-- Opening Marker --
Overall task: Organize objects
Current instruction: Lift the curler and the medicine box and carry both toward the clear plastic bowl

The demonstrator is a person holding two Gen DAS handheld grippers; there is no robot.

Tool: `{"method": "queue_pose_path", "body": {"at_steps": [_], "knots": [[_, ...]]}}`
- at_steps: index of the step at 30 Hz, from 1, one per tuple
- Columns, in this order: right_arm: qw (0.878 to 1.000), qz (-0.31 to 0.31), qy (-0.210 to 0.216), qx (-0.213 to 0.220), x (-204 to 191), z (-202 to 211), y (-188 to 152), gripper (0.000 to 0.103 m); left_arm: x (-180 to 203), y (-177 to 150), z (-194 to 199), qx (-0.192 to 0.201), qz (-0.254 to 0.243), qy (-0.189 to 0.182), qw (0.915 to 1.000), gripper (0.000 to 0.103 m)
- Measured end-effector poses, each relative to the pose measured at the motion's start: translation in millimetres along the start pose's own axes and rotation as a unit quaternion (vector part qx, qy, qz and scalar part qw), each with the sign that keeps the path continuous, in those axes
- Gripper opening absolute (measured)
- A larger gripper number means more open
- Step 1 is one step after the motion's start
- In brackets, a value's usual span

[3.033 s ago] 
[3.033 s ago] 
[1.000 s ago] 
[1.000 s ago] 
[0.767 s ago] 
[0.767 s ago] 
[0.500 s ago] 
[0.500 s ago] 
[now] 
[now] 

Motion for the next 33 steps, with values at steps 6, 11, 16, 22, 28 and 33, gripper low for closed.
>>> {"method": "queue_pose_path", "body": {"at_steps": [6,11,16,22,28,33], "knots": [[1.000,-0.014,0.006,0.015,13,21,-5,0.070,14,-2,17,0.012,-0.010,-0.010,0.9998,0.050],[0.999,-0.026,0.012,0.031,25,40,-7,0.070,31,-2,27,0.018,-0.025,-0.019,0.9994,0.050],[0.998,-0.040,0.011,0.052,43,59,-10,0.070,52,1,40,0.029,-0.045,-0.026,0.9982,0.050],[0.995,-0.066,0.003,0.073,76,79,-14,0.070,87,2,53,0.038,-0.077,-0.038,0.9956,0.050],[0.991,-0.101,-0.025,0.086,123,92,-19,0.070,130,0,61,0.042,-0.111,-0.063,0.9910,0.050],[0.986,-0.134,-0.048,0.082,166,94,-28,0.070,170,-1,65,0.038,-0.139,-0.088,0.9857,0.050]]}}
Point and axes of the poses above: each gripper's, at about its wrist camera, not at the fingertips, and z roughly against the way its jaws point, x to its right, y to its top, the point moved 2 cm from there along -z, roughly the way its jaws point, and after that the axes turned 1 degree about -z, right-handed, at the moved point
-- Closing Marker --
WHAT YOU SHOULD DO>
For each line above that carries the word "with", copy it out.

THE COMPLETED TASK>
- Measured end-effector poses, each relative to the pose measured at the motion's start: translation in millimetres along the start pose's own axes and rotation as a unit quaternion (vector part qx, qy, qz and scalar part qw), each with the sign that keeps the path continuous, in those axes
Motion for the next 33 steps, with values at steps 6, 11, 16, 22, 28 and 33, gripper low for closed.

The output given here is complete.